In many situations, the most appropriate test of normality (Is normality testing 'essentially useless'?) is not to do a hypothesis test at all.

Goodness of fit hypothesis tests don't assess whether it is "reasonable to assume normality", and rejection doesn't necessarily imply that a normality assumption is unreasonable for some purpose.

Indeed as sample sizes become large you become almost certain to reject normality, but that may hardly affect many typical forms of inference that assume normality. On the other hand, at small sample size, you'll rarely reject, but the impact of the non-normality you can't detect may be substantial, so non-rejection is little use to you. Even at intermediate sample sizes, rejection or non-rejection of some particular test may not be very helpful in understanding whether it's of much concern for a particular application.

Which is to say, they really don't address a question you're generally interested in -- those questions are generally better addressed by looking at how much things* might be impacted by the amount of (and kind of) non-normality that's present.

* i.e. whatever so far unstated things you might be trying to achieve

Different tests of normality do have sensitivity to different kinds of departures from normality (for example an Anderson-Darling-like test will be more sensitive to deviations in the tail, compared to say a Kolmogorov-Smirnov/Lilliefors type test), the problem is that they don't tell you about effect size (how big the deviation is), nor its impact (how much it affects whatever you wanted to check normality for).
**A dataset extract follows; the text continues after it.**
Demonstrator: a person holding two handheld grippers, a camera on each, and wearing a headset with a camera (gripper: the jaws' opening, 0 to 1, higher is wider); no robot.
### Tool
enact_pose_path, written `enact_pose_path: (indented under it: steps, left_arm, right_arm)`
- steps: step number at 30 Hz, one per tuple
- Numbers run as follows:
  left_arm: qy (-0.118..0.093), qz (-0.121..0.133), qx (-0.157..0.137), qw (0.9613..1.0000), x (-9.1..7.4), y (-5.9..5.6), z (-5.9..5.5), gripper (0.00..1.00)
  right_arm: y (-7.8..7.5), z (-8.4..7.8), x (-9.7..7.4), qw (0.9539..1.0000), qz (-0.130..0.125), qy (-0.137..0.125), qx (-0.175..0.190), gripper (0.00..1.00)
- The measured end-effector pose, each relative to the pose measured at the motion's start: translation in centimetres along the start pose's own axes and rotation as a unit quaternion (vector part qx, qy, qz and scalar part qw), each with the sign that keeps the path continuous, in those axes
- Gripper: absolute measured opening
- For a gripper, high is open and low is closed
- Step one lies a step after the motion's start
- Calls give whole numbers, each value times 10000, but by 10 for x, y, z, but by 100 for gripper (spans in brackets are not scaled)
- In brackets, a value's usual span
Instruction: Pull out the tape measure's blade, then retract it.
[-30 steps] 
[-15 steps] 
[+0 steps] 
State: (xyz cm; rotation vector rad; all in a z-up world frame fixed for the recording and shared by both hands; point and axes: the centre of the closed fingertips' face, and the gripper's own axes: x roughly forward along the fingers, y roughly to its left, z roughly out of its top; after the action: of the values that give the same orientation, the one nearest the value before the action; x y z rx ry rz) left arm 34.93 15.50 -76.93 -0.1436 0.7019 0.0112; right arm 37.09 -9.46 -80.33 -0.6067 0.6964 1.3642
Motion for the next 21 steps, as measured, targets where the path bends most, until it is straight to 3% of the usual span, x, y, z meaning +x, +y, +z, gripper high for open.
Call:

Various tests also have different 'blind spots' where one or another test is very insensitive to particular kinds of departure from non-normality. Indeed, test bias - an even lower rejection rate than $\alpha$ when the null is false in some way - is very common with goodness of fit tests.

There are a variety of approaches to making such assessments, of which simulation is often relatively simple to use. These assessments allow investigation of what kinds of departures are most important and how big their effect might be.

The Shapiro Wilk test is a good omnibus test that's available in many packages, and if you actually need a generic test of normality it's a reasonably powerful choice against a variety of interesting alternatives ... but the issues discussed above all apply.